“You need courage to step on a stage and bare your soul,” says Hanna Haile after some thought. Every month that’s precisely what the Ethiopian poet invites people to do. Together with a couple of friends, she has set up “Poetic Saturday”, an open stage at the Fendika Cultural Centre in the heart of Addis Ababa. The stage is open to everyone, whether they want to present something in English or Amharic. All forms of storytelling are welcome – poems, jokes, song lyrics, and even dance is possible. Everybody has five minutes to grab the audience. “I don’t expect everyone to love what I’m saying. But everyone is listened to. That’s a good place to start,” says Haile, referring to the only rule for taking part.
The rows of seating are full, on this rainy Saturday afternoon in August, with people of all ages. Outside the room the crowd’s pressed close together, drinking honey-wine tea, eating lentil-filled samosas and trying to catch a glimpse of the invitingly spotlit stage through the open doorway. Many of those going on stage are women. That’s by no means to be expected, says Haile with regret. “Most of the voices that are heard in Ethiopia are still male.” She confidently delivers a poem, which the audience listens to, enthralled. At the line “You should be pleased that women are demanding equal treatment and not revenge,” from every corner come murmurs of assent and fingers being clicked in agreement.
It was shows like this that encouraged Selome Shimeles. “I’ve always just written for myself. Without women as an example I would never have believed in myself! At my first performance four months ago I was shaking like crazy, so much so that my voice kept breaking off,” the 30-year-old tells me. Her texts deal with love, motherhood, with her body and sexuality – in other words, topics that aren’t normally discussed publicly in Ethiopia. “Sexuality is a taboo. But in my poems I dare to dress these up in words. I describe what an imaginary ‘you’ thinks about my body, my breasts, my eyes. Sometimes it gets quite explicit,” she says with a playful laugh. On this Saturday Shimeles takes over the stage with her melodious voice, in which you can hear every emotion. “I’m a different, more powerful woman by the time I leave the stage,” she says.
“Many of the female poets in the Fendika Cultural Centre are part of Ethiopia’s small but active movement for female rights, which doesn’t just battle for its place on the stages of Addis Ababa.”

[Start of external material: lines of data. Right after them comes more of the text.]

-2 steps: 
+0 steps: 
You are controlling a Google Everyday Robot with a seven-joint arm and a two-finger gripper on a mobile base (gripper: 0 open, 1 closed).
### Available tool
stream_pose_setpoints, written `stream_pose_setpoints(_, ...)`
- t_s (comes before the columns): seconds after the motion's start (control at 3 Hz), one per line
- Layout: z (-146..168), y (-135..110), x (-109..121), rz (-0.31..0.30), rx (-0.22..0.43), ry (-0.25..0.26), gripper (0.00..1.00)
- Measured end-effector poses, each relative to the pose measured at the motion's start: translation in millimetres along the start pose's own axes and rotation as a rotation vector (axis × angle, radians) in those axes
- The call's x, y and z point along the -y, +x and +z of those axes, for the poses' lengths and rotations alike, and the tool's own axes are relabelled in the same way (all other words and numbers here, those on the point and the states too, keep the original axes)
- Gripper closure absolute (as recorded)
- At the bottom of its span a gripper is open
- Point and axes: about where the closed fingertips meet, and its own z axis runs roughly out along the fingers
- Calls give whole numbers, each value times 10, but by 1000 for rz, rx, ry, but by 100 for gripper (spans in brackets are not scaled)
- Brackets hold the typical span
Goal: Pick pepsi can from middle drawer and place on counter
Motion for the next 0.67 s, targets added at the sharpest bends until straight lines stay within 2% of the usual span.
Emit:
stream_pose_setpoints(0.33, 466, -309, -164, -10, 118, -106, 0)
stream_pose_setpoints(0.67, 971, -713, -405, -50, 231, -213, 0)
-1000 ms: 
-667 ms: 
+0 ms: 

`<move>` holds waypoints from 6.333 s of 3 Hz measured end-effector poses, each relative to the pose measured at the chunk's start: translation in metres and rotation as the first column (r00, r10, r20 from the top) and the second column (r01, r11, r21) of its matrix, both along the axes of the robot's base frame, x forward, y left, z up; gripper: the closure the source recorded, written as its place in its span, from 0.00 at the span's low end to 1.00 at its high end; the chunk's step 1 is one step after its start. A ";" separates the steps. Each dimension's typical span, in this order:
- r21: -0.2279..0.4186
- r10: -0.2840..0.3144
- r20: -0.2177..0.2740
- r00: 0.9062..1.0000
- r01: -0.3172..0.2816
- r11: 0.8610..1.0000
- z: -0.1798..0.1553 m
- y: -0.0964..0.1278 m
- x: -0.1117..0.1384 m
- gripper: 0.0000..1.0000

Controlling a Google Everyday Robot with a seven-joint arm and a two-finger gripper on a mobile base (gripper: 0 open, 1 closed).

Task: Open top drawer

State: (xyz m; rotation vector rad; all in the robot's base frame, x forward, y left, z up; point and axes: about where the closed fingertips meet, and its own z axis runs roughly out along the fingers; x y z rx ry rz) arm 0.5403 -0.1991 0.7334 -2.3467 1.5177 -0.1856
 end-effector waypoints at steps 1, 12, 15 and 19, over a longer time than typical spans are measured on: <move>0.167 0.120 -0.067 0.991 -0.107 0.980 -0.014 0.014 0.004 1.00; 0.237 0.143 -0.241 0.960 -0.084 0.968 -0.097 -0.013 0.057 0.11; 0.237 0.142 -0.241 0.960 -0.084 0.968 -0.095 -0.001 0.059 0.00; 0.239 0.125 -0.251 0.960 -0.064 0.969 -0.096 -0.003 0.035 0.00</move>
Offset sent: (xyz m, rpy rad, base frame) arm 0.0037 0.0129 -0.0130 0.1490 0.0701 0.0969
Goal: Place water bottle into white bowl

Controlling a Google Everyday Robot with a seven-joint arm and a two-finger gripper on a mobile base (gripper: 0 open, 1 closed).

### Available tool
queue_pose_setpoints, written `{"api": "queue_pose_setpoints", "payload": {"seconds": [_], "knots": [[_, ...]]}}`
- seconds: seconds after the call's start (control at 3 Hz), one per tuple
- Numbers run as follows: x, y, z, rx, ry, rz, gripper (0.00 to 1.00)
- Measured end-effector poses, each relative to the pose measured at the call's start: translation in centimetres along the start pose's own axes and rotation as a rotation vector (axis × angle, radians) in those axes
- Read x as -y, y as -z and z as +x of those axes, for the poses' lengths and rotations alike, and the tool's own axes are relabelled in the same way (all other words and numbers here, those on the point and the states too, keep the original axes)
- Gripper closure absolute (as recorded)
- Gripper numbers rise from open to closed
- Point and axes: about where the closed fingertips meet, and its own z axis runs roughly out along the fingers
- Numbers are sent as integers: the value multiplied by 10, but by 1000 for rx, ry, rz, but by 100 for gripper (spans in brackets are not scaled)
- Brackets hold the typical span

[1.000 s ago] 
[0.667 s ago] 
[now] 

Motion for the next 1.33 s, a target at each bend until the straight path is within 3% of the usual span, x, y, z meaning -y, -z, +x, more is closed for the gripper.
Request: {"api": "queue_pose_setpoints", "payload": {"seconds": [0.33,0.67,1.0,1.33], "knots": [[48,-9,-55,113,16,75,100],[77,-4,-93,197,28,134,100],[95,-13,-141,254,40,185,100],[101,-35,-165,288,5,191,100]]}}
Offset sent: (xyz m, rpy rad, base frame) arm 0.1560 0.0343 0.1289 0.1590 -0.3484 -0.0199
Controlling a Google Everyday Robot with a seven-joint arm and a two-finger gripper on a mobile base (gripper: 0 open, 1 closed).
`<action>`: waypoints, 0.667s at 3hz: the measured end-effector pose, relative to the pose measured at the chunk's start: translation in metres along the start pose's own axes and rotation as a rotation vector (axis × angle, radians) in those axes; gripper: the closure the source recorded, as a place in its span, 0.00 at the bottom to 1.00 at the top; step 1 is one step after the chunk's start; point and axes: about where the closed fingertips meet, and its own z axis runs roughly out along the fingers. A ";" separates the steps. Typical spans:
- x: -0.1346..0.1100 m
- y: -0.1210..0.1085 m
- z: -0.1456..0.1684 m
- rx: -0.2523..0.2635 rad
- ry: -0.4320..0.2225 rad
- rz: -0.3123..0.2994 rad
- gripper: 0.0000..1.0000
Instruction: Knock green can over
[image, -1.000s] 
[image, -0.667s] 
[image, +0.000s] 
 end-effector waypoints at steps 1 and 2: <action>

The women poets in Fendika are building on a centuries-old tradition. “Poetry in Ethiopia has always been used as a way of extolling all its beauty, but has also been used to critique it,” says Daniel Assefakas. The Capuchin monk counts himself an expert in the country’s poetic traditions. He’s been travelling around rural regions for several years with his team, seeking out traditional poets and recording their verses, which have often only been spread by word of mouth. According to Assefakas, the art of poetry in Ethiopia has been institutionalised across the world in an unparalleled way. Before Emperor Haile Selassie introduced an education system on the British model at the beginning of the 20th century, teaching had been organised by the church. The Orthodox Christian church, the country’s official religion since the fourth century BCE, making Ethiopia the world’s oldest Christian land, ensured that a third of all pupils sought, after primary school, courses in poetry at secondary school in order to become church poets. Elaborately constructed verse forms an integral part of every sermon. The art lies in the improvisatory way in which rhymes are jammed and conveyed by means of melody. The challenge is in finding the most sophisticated rhymes possible while veiling any deeper significance in ostensibly harmless sounding metaphors. “When you first listen to it, a poem may be talking about flowers, an eagle or the Sun. But that’s just the surface. The real meaning is very critical of political and social systems,” Assefakas explains.
There are still traditional schools of poetry to be found in rural areas, but their significance is dwindling. It’s a source of regret for Assefakas. “We Ethiopians seem so committed to copying the west that we’re losing a part of our own traditions. The creativity and diversity of our traditional poetic skills is being forgotten.” But he’s even more happy that young poets are adapting the old forms in a playful way, to put forward critiques of social and economic conditions. Orthodox Christian traditions also feed into poetry with a feminist slant.
Many of the female poets in the Fendika Cultural Centre are part of Ethiopia’s small but active movement for female rights, which doesn’t just battle for its place on the stages of Addis Ababa. With success, as the career of poet Billene Scyoum Woldcycs shows. Initiator of the blog “AfricanFeminism”, she became the press secretary of the prime minister Abiy Ahmed. She is one of the initiators of the legislative proposal for a 50/50 gender share in Ethiopia’s governing cabinet, to enhance women’s voices.
And the female poets aren’t fighting the battle on their own. On this Saturday, a male poet finishes his verse with “No means no. And consent is non-negotiable.” Selome Shimeles nods eagerly as she joins in the burst of applause. “I’ve never heard such a thing coming out of a man’s mouth in two years.” The poetic harvest is bearing fruit.